[Saved data entries]
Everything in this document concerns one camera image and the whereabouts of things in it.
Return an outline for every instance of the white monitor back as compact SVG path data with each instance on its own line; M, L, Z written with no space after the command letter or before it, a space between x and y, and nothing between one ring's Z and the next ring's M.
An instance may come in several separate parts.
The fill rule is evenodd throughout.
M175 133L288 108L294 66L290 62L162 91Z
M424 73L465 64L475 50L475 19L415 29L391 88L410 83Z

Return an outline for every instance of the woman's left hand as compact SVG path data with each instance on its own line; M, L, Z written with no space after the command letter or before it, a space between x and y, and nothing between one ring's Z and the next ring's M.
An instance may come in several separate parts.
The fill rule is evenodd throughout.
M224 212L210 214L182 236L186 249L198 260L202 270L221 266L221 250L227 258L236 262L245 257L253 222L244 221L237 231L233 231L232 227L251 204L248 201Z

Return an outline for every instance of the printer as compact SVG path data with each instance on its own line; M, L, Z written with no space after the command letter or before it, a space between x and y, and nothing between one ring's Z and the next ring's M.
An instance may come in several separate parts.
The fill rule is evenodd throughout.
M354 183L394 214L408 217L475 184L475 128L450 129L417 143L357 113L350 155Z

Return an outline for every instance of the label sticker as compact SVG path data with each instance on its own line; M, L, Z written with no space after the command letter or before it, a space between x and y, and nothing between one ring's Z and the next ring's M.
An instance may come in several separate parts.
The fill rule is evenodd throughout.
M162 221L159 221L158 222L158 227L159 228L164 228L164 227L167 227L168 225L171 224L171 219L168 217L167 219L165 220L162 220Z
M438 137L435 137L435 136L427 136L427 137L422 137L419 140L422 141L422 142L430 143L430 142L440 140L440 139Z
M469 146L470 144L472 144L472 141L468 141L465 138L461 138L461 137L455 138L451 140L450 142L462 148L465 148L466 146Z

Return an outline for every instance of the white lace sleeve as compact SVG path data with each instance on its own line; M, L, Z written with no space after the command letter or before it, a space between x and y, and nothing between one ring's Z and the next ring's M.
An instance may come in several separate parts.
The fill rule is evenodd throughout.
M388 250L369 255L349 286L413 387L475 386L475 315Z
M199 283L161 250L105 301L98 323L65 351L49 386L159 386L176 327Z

(Work order) Give every record again, exactly as it reads.

(Written solution)
Everything in this document concerns one camera image and the whereabouts of things in it.
Return an outline for every instance of the white monitor back as compact SVG path data with each instance on its own line; M, L, Z written with no space after the command letter or before it, a space between x and y, and nothing between one ring's Z and the next ring's M.
An instance may come in several separate parts.
The fill rule is evenodd throughout.
M175 133L288 108L294 66L290 62L162 91Z
M424 73L465 64L475 50L475 19L415 29L391 88L410 83Z

Return an outline for every instance of the woman's left hand as compact SVG path data with each instance on its own line; M, L, Z written with no space after the command letter or before it, a space between x and y, and nothing between one ring's Z and the next ring's M.
An instance may come in several separate parts.
The fill rule is evenodd throughout.
M224 212L210 214L182 236L186 249L198 260L202 270L221 266L221 250L227 258L236 262L245 257L253 222L244 221L237 231L233 231L232 227L251 204L248 201Z

Return an outline for every instance of the printer as compact SVG path data with each instance on its own line; M, L, Z written with no space after the command letter or before it, a space between x and y, and nothing between one ring's Z and the next ring's M.
An instance may come in several separate parts.
The fill rule is evenodd throughout.
M354 183L394 214L408 217L475 184L475 128L450 129L417 143L357 113L350 155Z

Return an outline for every instance of the label sticker as compact SVG path data with each instance on its own line; M, L, Z written with no space after the command letter or before it, a space between x and y, and nothing between one ring's Z and the next ring's M.
An instance may come in several separate parts.
The fill rule is evenodd throughout.
M162 221L159 221L158 222L158 227L159 228L164 228L164 227L167 227L168 225L171 224L171 219L168 217L167 219L165 220L162 220Z
M438 137L435 137L435 136L427 136L427 137L422 137L419 140L422 141L422 142L430 143L430 142L440 140L440 139Z
M469 146L470 144L472 144L472 141L468 141L465 138L461 138L461 137L455 138L451 140L450 142L462 148L465 148L466 146Z

Return an outline for every instance of the white lace sleeve as compact SVG path data with each instance on its own line; M, L, Z written with no space after the command letter or before it, a space between x and y, and nothing between one ring's Z and the next ring's M.
An instance may come in several separate parts.
The fill rule is evenodd throughout.
M388 250L369 255L349 286L413 387L475 386L475 315Z
M199 283L161 250L105 301L98 323L65 351L49 386L159 386L176 327Z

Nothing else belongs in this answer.